Sing softly now. Kumbaya.
Then there is the physical environment, the overgrown grass, the abandoned recreation grounds, and the neglected compounds of institutions that once symbolised order and pride. This is not merely an aesthetic issue. Neglect sends a message. Overgrowth breeds disorder. Disorder signals abandonment. Abandonment invites criminality, hopelessness, and decay. The “broken window” theory didn’t retire; it simply got ignored.
We sympathise with those who lost jobs and contracts, and rightly so. Empathy matters. But civic responsibility cannot disappear along with employment. When everything looks abandoned, people begin to behave accordingly.
Still, we hum Kumbaya.
Beyond our shores, the geopolitical climate is anything but calm. The tension between the United States and Venezuela is not abstract theatre; it is regional reality. T&T sits uncomfortably close to a fault line of energy security, migration pressure, transnational crime, and diplomatic uncertainty. Any escalation has economic, security, and humanitarian implications for us. Pretending otherwise is either ignorance or denial.

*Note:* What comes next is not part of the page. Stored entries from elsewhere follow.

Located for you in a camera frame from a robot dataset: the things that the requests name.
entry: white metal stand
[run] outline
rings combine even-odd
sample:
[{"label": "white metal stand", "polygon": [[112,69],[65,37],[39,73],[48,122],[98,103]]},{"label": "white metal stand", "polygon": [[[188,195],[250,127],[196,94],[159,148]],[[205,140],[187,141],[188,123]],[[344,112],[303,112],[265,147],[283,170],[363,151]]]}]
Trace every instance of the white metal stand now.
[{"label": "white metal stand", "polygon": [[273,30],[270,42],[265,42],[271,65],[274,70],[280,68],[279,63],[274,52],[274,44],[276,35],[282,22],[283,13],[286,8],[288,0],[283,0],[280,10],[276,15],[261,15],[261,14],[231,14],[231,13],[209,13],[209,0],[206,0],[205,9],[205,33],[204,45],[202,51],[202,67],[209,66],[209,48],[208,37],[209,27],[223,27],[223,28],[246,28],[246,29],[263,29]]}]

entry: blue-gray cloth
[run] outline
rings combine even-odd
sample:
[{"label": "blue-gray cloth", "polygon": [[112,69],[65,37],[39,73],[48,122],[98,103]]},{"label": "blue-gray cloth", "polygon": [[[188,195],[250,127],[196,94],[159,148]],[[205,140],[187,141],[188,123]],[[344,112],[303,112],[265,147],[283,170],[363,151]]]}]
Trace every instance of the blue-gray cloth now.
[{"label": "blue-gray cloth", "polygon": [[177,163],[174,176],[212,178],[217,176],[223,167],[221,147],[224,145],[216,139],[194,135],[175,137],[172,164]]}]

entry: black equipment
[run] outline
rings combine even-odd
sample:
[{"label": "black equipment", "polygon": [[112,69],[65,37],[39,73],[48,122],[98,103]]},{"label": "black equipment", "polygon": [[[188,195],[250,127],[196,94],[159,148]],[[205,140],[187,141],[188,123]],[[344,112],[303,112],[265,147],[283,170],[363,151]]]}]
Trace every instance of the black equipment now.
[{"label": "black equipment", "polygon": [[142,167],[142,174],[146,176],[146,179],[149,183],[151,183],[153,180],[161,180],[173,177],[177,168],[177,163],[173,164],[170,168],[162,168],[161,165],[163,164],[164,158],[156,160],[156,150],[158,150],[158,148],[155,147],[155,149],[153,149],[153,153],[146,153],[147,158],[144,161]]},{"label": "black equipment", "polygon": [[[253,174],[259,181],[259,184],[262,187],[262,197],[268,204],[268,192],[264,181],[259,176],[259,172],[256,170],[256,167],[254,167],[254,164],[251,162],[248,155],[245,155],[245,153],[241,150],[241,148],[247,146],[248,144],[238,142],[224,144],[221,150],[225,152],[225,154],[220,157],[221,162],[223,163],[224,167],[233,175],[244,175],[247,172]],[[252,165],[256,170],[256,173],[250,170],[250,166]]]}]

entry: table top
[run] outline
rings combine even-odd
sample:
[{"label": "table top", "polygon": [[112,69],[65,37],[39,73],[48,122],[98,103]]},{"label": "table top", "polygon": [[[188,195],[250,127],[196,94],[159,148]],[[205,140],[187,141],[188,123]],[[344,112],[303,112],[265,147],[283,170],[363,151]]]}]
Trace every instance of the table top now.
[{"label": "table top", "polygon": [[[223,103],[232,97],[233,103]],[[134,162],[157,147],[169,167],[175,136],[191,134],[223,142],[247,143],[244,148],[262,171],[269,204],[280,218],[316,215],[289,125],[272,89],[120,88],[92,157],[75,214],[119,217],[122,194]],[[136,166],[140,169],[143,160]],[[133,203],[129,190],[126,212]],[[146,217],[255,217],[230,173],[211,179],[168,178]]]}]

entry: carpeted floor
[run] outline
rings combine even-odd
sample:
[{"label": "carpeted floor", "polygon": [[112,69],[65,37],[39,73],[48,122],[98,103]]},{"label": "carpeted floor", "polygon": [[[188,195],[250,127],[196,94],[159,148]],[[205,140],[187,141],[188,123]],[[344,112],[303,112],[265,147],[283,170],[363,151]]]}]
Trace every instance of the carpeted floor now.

Yet we reassure ourselves: “It won’t affect us.”
Kumbaya, again.
The economy remains vulnerable, over-reliant, under-diversified, and exposed to external shocks. Youth unemployment, skills mismatch, and brain drain continue to hollow out our future potential. We talk endlessly about innovation, diversification, and transformation, but action often lags behind rhetoric. Planning cycles change with political winds, not national necessity.
Still, we gather around the fire.
Here is the uncomfortable truth: serious nations do not drift. They plan. They prioritise. They execute. They measure. They correct. They prepare for worst-case scenarios while hoping for the best. They do not confuse optimism with strategy or faith with irresponsibility.

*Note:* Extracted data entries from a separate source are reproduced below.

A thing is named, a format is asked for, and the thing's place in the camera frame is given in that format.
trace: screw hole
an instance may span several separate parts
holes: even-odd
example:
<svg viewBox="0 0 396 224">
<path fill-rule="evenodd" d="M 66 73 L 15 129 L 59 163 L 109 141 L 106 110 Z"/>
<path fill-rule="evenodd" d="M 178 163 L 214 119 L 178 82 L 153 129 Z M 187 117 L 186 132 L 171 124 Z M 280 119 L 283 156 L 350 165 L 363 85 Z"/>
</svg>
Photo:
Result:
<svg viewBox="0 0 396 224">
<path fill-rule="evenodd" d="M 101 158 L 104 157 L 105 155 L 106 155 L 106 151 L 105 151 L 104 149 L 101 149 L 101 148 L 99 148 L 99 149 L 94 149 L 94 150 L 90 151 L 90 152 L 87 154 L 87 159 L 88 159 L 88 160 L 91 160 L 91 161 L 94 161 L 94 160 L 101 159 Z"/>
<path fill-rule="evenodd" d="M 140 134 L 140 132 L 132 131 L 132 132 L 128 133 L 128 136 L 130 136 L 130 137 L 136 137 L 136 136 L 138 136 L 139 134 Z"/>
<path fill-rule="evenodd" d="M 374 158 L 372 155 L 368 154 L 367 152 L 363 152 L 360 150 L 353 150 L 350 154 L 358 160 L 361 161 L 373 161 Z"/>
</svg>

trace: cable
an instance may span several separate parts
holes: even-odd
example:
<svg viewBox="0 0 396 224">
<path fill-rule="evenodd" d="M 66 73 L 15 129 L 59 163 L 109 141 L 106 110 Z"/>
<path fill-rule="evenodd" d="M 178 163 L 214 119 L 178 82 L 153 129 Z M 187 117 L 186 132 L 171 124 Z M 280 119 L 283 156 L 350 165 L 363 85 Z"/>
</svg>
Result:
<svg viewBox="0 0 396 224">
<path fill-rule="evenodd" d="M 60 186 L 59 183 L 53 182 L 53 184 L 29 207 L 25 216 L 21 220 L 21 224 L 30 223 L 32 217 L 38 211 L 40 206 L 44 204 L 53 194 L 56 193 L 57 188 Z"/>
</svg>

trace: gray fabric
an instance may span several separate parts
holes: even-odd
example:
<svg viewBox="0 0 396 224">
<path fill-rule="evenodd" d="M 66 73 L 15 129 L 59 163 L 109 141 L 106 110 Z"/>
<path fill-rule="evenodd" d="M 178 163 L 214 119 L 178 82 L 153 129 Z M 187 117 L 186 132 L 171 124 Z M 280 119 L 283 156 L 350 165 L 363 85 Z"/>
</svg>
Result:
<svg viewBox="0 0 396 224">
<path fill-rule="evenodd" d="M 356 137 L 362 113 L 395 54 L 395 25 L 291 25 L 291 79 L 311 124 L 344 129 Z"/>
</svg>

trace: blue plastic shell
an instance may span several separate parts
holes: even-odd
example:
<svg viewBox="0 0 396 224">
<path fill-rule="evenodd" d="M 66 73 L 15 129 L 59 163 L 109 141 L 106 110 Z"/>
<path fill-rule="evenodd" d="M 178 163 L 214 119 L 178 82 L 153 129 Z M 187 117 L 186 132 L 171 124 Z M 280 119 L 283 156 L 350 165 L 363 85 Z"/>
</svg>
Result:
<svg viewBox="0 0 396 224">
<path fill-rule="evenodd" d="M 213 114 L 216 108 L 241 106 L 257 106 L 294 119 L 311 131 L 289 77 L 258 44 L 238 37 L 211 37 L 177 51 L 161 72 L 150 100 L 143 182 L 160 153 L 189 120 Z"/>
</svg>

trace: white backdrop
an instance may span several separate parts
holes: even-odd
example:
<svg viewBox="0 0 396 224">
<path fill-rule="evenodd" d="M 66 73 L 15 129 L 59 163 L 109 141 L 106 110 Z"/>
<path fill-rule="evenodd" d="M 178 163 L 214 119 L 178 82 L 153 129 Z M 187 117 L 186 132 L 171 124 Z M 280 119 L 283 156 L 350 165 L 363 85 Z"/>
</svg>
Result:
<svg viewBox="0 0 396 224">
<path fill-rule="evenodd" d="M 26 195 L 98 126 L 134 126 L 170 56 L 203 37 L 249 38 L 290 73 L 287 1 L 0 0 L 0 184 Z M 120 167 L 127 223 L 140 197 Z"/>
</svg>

This is not a call for panic. It is a call for sobriety.
We need strategic thinking across governance, national security, economic policy, public health, environmental management, and civic culture. We need leadership that is honest about challenges, not allergic to hard conversations. We need citizens who understand that accountability starts at home, not just at the ballot box.
Unity is important, but unity without direction is just noise. Prayer is powerful, but prayer without action is escapism. Culture matters, but culture cannot be used as a sedative.
This moment requires seriousness. It requires discipline. It requires uncomfortable decisions, long-term planning, and shared responsibility.
Because while Kumbaya is a beautiful song, it has never built a resilient economy, secured borders, reduced crime, fixed hospitals, or prepared a nation for geopolitical storms.
If all we do is keep singing it, one day soon, we may find ourselves asking how we ended up unprepared, unprotected, and out of time.
The fire is burning.
The night is advancing.
Now is not the time to sing.
Now is the time to act.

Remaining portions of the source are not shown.